Come è noto, ai sensi dell’art. 1742 c.c., il contratto di agenzia è quell’accordo con cui una parte assume stabilmente l’incarico di promuovere, per conto di un’altra, verso retribuzione, la conclusione di contratti in una determinata zona.

L’incarico di agenzia ha ad oggetto lo svolgimento di una attività di promozione della conclusione di contratti ma, notoriamente, può arrivare a ricomprendere anche altre attività c.d. accessorie.

Secondo un indirizzo, ormai consolidato, della Cassazione (cfr. ad es. Cassazione Civile del 02/08/2018, n. 20453; Cassazione Civile del 04/09/2014, n. 18690) “la prestazione dell’agente di commercio può infatti consistere in atti di contenuto vario e non predeterminato, tendenti tutti alla promozione e conclusione di contratti in una zona determinata per conto del preponente (quali ad esempio il compito di propaganda, la predisposizione di contratti ecc. ecc.) purché permanga il nesso di causalità tra l’opera promozionale svolta dall’agente nei confronti del cliente e la conclusione dell’affare cui si riferisce la richiesta di provvigione”.

L’attività di promozione e le attività c.d. accessorie devono quindi, nella fattispecie in parola, essere focalizzate sul convincimento del cliente all’acquisto dei beni e servizi offerti dal proponente.

Dall’agenzia si distingue il contratto atipico di consulenza commerciale ovvero quell’accordo con cui un’impresa affida ad un consulente (sovente una società di servizi) l’incarico di individuare (o procacciare) nuovi clienti per aumentare le vendite dei suoi prodotti o servizi oppure quello di studiare nuove strategie commerciali.

Tale fattispecie è ravvisabile allorquando la prestazione oggetto dell’incarico abbia natura “intellettuale” (o “prevalentemente intellettuale”) e non si concretizzi in attività materiali (ad esempio: visite alla clientela, acquisizione degli ordini ecc. ecc.), bensì in una cooperazione non tangibile, costituita il più delle volte da attività di analisi e definizione di strategie nell’interesse dell’impresa committente.

L’una e l’altra fattispecie occupano peraltro territori comuni tant’è che, non di rado, nelle prassi commerciali, taluni elementi come l’esclusiva in favore dell’impresa, l’autonomia del collaboratore, la variabilità del suo compenso in proporzione ai risultati di fatturato, il divieto pattizio di non concorrenza per il periodo successivo alla risoluzione del rapporto, possono connotare entrambe le tipologie contrattuali.

La distinzione delle due fattispecie può risultare poi abbastanza complessa allorquando l’incarico consulenziale venga affidato non ad un libero professionista iscritto ad un ordine (ossia ad un commercialista, un consulente finanziario ecc. ecc.) bensì ad una società avente, nelle attività che connotano il suo oggetto sociale, (anche) quella di consulenza commerciale.

Per stabilire allora la disciplina da applicare al caso particolare potrà rendersi necessario superare, sul piano interpretativo, il tenore delle denominazioni utilizzate dalle parti nel testo contrattuale e verificare, in concreto, quale sia effettivamente l’incarico che è stato affidato contrattualmente al collaboratore.

Nell’ipotesi di contratto misto (ovvero di negozio con causa unica ed inscindibile nel quale si combinano elementi di entrambe le fattispecie) si tratterà poi di stabilire quale sia l’obbligazione economicamente prevalente (cfr. fra tutte Cassazione civile, sez.

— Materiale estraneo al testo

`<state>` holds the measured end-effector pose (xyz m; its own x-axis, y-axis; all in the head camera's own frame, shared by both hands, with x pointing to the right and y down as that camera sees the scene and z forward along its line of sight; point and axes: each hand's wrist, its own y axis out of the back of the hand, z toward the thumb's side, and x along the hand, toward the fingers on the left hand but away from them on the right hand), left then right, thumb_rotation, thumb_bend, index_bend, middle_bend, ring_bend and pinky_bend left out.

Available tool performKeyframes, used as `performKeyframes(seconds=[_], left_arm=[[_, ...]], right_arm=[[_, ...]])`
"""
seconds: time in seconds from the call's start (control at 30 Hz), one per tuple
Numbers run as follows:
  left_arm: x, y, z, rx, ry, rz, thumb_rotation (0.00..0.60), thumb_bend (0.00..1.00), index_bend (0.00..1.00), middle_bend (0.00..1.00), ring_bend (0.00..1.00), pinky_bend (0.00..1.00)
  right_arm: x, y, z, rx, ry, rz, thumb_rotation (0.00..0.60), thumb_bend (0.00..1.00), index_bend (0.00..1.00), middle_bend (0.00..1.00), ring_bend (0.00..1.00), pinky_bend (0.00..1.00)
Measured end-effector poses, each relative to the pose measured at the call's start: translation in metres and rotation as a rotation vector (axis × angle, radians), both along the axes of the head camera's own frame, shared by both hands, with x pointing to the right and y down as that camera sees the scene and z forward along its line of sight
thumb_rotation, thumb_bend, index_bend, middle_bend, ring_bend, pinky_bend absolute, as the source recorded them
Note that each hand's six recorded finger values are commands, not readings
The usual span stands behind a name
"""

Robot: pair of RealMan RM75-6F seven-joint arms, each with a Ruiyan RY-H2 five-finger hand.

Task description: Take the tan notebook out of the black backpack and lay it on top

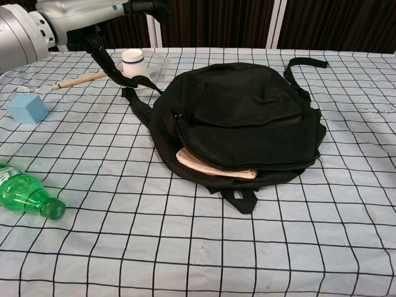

II, sentenza 12/12/2012 n° 22828) e, in base alla stessa, ricondurre il rapporto all’interno dell’una o dell’altra tipologia contrattuale.

La fattispecie potrà essere ricondotta alla disciplina di cui agli art. 1742 e ss c.c. oppure, diversamente, allo schema negoziale del contratto d’opera (1222 c.c.) o, diversamente, a quello dell’appalto (1665 c.c.).

Ciò ha, come si può intuire, ripercussioni notevoli sul piano economico andando ad riguardare i diritti azionabili dal collaboratore e, soprattutto, le pretese da lui rivendicabili dopo la risoluzione del rapporto.